## ABOUT THIS TASK
Write out the lines below exactly, beginning at the one with "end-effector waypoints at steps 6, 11" and stopping after the one with "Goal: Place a"; the pictures are not copied.

## PROVIDED RECORDS

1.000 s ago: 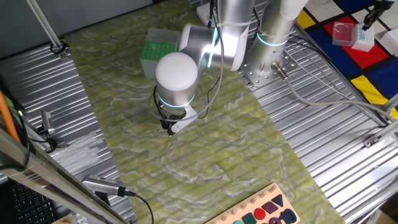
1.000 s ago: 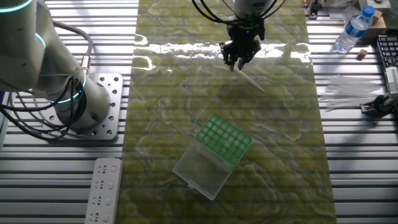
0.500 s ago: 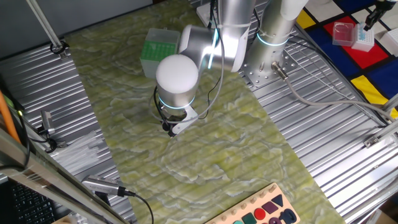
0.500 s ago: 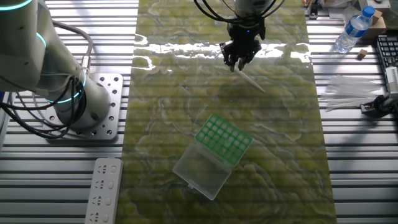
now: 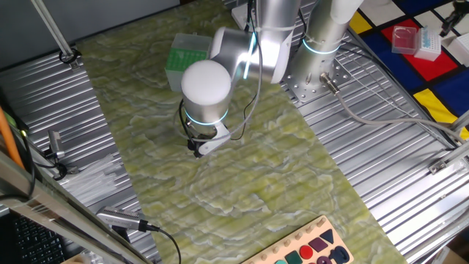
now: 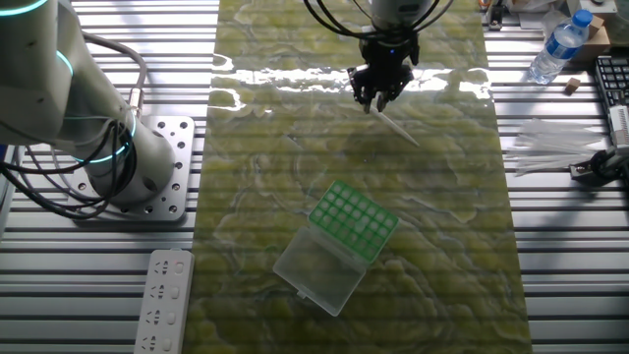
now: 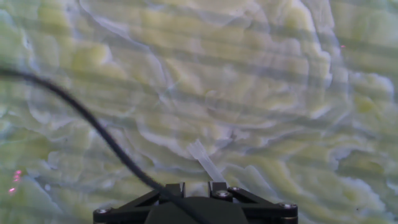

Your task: Insert a large pipette tip into the holder for large pipette tips

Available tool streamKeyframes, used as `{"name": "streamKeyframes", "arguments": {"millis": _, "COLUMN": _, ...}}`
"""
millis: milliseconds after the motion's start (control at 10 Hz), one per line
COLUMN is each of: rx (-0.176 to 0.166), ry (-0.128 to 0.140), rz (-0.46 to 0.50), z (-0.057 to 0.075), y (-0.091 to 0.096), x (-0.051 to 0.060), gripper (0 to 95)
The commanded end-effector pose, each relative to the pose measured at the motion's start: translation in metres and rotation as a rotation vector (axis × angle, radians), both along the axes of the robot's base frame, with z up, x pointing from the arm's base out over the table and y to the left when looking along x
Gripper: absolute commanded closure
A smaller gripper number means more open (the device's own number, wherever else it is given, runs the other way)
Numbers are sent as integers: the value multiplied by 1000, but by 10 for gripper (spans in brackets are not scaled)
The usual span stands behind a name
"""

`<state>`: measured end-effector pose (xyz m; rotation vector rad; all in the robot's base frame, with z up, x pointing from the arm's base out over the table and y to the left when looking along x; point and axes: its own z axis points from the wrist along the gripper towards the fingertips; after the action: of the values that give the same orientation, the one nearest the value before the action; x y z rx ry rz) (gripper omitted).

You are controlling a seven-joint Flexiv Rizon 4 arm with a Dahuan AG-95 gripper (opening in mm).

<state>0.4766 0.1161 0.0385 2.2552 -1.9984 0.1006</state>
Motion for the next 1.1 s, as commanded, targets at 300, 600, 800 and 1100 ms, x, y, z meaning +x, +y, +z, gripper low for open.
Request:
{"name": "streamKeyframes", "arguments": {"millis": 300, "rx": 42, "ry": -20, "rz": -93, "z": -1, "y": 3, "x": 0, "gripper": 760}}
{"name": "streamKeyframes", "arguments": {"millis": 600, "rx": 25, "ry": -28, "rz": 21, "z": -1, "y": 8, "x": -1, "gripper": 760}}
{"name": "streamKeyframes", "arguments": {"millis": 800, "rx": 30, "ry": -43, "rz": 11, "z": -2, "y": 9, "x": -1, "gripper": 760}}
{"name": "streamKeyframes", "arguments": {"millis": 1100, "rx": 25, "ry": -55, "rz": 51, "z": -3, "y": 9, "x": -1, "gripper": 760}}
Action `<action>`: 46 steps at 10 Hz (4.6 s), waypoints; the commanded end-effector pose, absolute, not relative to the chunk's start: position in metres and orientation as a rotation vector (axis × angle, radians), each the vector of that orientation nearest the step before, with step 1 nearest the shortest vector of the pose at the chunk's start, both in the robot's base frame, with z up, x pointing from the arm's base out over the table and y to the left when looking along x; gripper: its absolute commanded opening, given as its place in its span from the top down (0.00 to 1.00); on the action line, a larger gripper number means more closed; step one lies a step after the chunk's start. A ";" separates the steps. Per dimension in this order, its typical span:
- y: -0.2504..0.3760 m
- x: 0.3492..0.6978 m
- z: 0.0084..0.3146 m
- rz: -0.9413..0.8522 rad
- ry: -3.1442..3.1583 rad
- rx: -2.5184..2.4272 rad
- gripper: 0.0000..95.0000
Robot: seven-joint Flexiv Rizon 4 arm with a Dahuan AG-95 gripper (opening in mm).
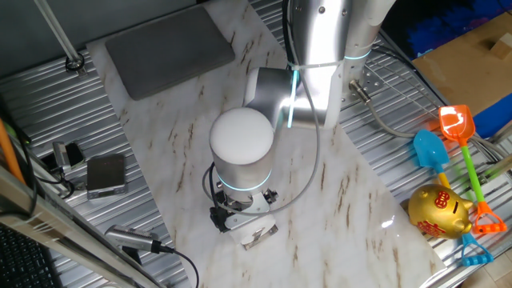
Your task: Take the roll of paper down from the shelf
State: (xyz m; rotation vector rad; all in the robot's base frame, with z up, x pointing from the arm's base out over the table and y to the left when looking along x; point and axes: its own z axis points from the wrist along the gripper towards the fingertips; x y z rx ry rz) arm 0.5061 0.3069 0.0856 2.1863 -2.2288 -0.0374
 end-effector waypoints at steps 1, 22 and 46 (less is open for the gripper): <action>0.308 0.506 0.086 -0.038 -2.225 2.194 0.00; 0.308 0.509 0.096 0.019 -2.260 2.238 1.00; 0.256 0.500 0.109 0.051 -2.238 2.303 1.00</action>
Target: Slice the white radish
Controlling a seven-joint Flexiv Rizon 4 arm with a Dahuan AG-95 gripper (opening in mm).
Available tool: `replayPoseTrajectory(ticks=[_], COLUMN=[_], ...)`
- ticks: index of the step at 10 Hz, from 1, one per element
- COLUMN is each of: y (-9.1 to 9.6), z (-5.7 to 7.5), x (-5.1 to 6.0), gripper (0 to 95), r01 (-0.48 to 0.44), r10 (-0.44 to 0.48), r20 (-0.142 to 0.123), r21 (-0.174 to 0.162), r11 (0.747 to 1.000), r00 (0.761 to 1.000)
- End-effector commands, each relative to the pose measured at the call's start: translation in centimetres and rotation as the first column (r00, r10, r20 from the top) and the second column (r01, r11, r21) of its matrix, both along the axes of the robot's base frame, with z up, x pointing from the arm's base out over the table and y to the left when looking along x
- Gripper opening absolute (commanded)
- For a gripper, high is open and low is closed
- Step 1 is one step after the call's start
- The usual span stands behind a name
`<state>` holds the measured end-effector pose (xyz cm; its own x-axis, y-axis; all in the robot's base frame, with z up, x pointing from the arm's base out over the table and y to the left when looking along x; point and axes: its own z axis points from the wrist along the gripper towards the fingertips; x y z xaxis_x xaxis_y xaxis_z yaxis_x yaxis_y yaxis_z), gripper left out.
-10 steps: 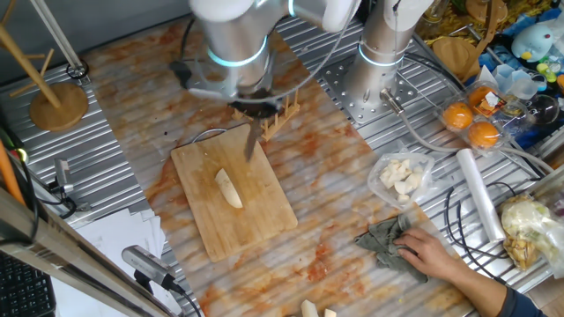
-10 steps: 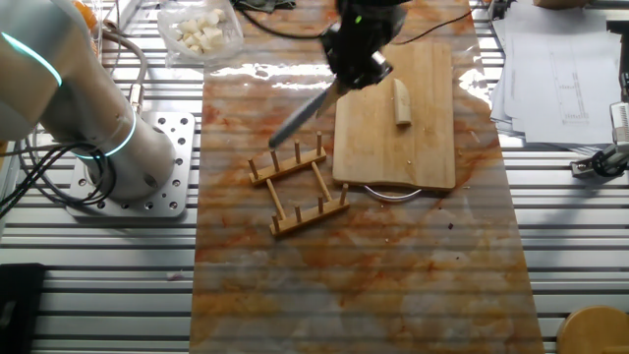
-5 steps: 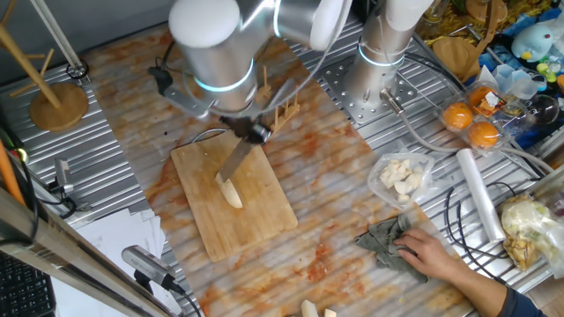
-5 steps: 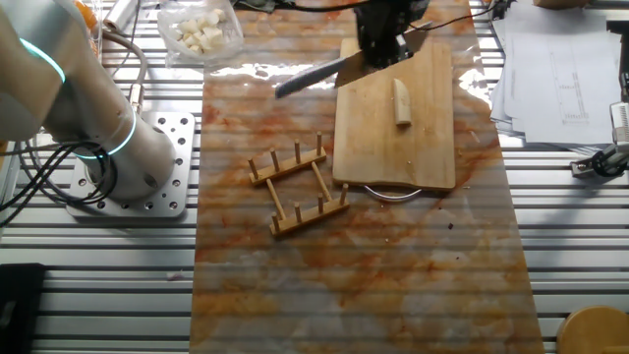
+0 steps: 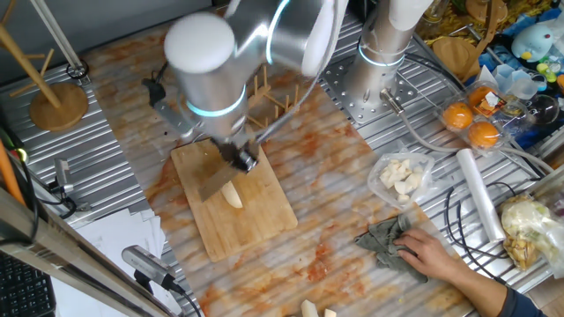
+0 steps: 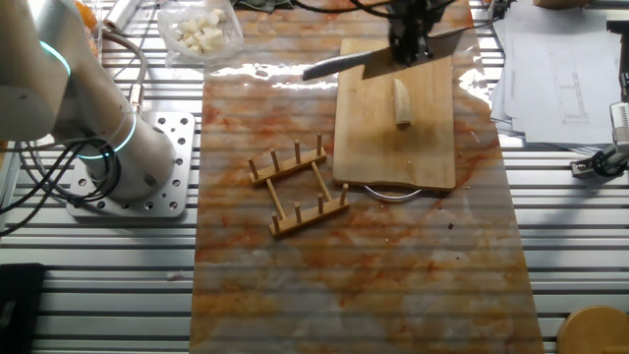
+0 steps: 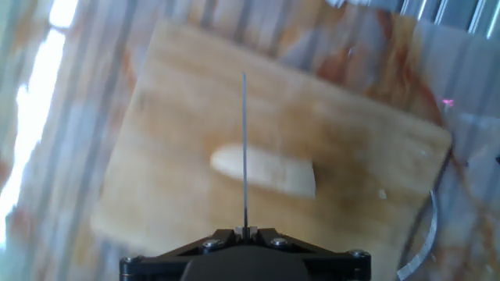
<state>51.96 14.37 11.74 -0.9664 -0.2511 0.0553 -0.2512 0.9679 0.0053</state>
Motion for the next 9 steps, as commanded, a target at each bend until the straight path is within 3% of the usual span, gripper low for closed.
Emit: replayPoseTrajectory(ticks=[1,6,9], y=[0.3,1.4,1.8], z=[-2.0,-3.3,-4.3], x=[1.1,0.7,1.3], gripper=[0.0,0.0,0.0], r01=[0.041,0.084,0.1], r10=[-0.041,-0.084,-0.101], r20=[0.006,0.0,0.002], r21=[0.007,0.018,0.048], r11=[0.999,0.996,0.994], r00=[0.999,0.997,0.995])
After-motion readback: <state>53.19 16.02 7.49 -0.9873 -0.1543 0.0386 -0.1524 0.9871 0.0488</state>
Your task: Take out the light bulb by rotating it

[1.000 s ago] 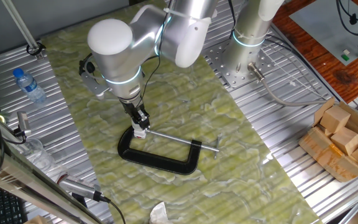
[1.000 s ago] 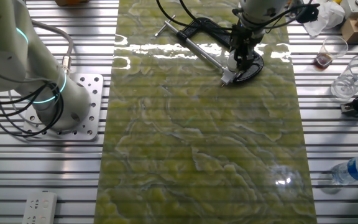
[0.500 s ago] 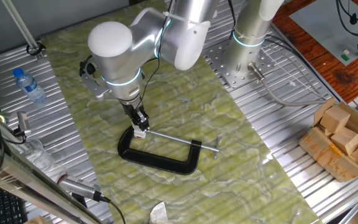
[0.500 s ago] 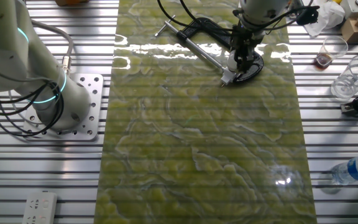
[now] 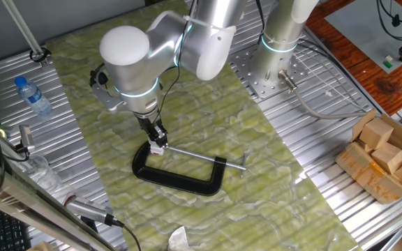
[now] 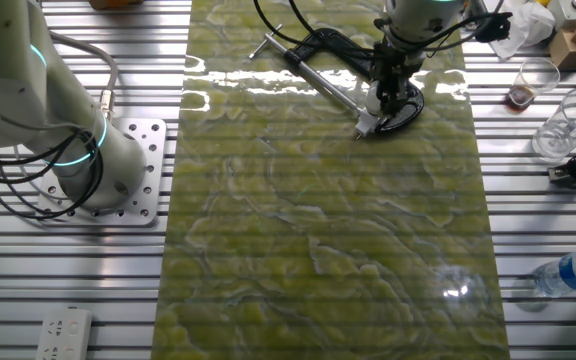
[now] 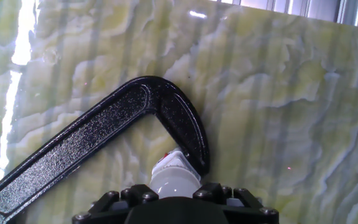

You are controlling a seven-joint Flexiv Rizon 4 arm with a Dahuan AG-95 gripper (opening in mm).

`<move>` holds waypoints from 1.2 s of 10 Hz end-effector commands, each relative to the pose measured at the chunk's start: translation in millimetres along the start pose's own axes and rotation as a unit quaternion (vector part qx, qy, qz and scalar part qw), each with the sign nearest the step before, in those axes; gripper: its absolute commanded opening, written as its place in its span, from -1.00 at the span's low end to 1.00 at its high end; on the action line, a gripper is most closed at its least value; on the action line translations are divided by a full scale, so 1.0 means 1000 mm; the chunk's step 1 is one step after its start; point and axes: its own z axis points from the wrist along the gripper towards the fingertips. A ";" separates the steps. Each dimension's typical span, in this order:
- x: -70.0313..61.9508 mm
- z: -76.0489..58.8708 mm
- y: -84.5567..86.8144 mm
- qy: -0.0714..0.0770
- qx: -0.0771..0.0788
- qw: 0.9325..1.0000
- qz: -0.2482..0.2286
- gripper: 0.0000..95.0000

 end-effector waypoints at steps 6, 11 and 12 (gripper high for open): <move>0.000 0.001 0.003 0.008 0.020 0.995 -0.094 -1.00; 0.000 0.000 0.003 0.018 0.041 0.983 -0.176 -1.00; 0.000 -0.001 0.003 0.015 0.031 0.985 -0.172 -1.00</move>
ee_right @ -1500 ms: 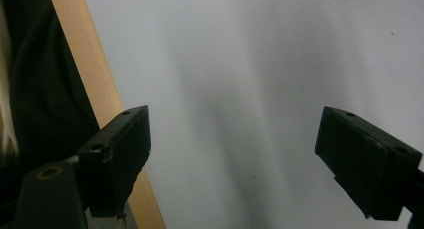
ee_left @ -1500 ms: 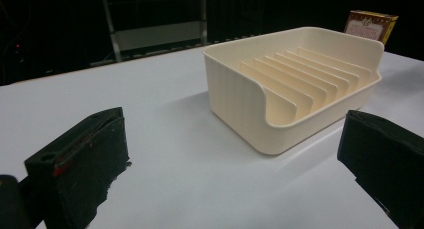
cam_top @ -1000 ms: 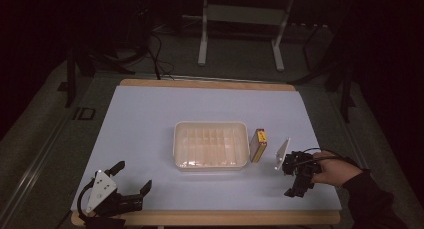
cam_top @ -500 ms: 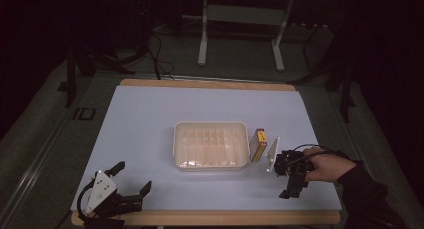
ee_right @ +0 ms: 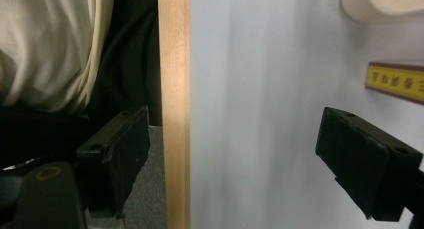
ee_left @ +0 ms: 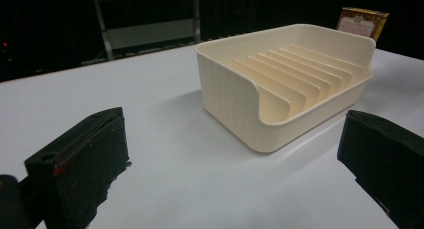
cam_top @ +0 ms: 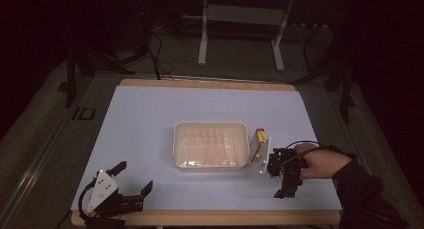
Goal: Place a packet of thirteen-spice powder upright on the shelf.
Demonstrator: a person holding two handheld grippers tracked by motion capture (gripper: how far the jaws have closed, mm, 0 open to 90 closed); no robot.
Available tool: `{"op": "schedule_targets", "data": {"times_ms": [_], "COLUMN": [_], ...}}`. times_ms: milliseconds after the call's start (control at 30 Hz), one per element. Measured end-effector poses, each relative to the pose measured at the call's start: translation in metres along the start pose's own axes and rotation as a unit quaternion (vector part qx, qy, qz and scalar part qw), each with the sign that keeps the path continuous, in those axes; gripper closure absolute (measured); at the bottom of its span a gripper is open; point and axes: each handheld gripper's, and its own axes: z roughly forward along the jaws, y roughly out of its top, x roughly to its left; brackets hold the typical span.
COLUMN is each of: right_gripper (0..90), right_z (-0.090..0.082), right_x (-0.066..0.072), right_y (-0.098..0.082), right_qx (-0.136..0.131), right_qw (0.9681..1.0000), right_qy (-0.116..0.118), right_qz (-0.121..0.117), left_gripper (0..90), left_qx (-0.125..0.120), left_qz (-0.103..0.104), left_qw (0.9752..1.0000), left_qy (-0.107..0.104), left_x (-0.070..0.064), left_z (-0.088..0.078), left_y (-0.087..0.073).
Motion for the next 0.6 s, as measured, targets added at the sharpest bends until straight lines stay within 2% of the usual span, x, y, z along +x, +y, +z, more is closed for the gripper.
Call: {"op": "schedule_targets", "data": {"times_ms": [200,233,267,600], "right_gripper": [14.2,14.1,14.1,14.2], "right_z": [-0.008,-0.009,-0.011,-0.030], "right_x": [-0.001,-0.002,-0.002,-0.015], "right_y": [0.007,0.008,0.008,0.012], "right_qx": [0.002,-0.001,0.002,-0.012], "right_qw": [0.9999,0.9998,0.9999,0.9994], "right_qy": [-0.010,-0.012,-0.010,-0.027], "right_qz": [-0.009,-0.018,-0.014,-0.018], "left_gripper": [0.1,0.1,0.1,0.1], "left_qx": [-0.007,-0.006,-0.006,-0.009], "left_qz": [0.001,0.000,-0.001,-0.002], "left_qw": [1.0000,0.9999,0.9999,0.9999], "left_qy": [0.007,0.008,0.009,0.009], "left_x": [-0.001,-0.001,0.000,-0.001], "left_z": [-0.002,-0.002,-0.002,-0.002], "left_y": [0.001,0.001,0.001,0.001]}}
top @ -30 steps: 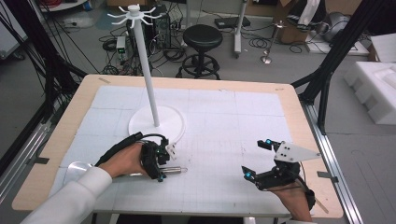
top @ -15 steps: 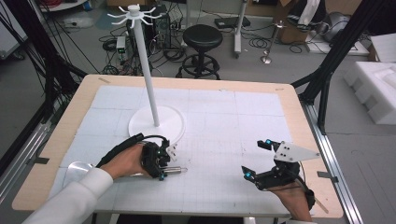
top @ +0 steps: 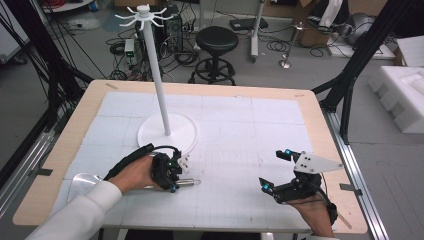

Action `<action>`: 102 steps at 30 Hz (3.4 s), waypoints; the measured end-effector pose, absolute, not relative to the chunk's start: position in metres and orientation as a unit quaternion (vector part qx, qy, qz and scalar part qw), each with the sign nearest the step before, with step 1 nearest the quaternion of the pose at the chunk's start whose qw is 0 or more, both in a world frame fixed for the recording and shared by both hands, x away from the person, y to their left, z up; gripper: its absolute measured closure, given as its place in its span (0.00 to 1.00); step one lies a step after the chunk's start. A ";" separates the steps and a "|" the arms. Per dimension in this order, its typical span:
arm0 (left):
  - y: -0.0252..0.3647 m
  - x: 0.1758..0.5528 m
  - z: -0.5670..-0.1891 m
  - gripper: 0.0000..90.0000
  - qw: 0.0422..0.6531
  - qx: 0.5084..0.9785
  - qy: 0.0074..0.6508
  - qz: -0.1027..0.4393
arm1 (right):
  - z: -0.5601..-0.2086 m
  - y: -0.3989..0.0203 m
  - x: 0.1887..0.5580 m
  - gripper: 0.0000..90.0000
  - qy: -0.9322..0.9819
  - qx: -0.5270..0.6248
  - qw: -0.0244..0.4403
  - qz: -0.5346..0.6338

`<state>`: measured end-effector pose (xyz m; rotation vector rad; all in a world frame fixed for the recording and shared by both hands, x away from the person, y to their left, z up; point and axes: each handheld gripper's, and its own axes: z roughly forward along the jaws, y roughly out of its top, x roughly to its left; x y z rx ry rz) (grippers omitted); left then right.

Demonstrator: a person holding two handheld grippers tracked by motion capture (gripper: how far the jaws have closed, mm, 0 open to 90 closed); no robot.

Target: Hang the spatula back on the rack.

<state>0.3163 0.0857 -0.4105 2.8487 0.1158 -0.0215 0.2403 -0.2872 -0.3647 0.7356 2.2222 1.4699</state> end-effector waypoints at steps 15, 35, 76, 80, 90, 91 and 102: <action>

## ANSWER FOR THIS EXERCISE
 end-effector waypoints at steps 6, 11 and 12 (gripper high for open): <move>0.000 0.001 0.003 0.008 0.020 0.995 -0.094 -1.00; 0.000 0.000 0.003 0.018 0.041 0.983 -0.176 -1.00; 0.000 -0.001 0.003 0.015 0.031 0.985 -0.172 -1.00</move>
ee_right @ -1500 ms: 
ee_left @ -1500 ms: 
cam_top @ -1000 ms: 
cam_top @ -500 ms: 
ee_right @ +0 ms: 
ee_left @ +0 ms: 
cam_top @ +0 ms: 
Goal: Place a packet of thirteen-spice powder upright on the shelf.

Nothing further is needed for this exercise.